Hacker Newsnew | past | comments | ask | show | jobs | submitlogin
InstaParse: Context-Free Grammars as Easy as Regular Expressions (github.com/engelberg)
126 points by brudgers on March 5, 2015 | hide | past | favorite | 40 comments


Having parsers at hand in a language is an important feature.

In Opa (http://opalang.org), we decided to have parsers as first-class objects: cf. https://github.com/MLstate/opalang/wiki/The-core-language#pa...

And this is used at least 35 times in a real project such as PEPS: https://github.com/MLstate/PEPS

(according to `git grep "= parser" | wc -l`)


Are you suggesting that parsing capability should be part of a languages standard library, or just that it is useful to have good open source libraries available for the purpose?

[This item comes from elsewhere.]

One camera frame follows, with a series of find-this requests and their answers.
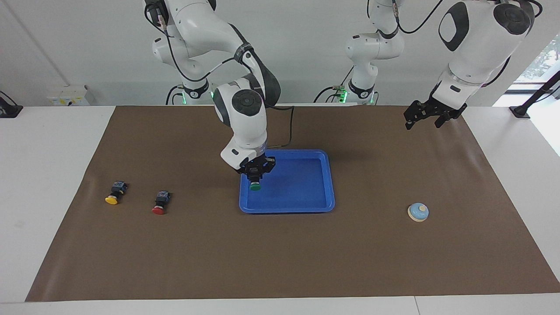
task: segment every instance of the white table
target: white table
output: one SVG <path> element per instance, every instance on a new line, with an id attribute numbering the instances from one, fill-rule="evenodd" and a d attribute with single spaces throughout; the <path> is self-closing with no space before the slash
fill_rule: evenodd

Anecdotally, my experience with Scala's parser combinators has led me to the latter conclusion bu not the former. Parsers and parser generators are very specific tools which (as useful as they are) don't see use in most applications. This leads you to a situation like the one in Scala, where open source libs such as Parboiled ( http://git.io/xpg3 ) are far better than the std lib offering because they recieve more attention.


I think the language should support the creation of parser generators such that the output of the generators can be used in a straightforward way (as opposed to the Yacc way, where you have to write difficult make files to include the generator output in the build process)


Ruby DSLs are great, you get most of the benefit of a parser and your own language getting Ruby syntax and semantics for free. You just eval the code in the context of your DSL class.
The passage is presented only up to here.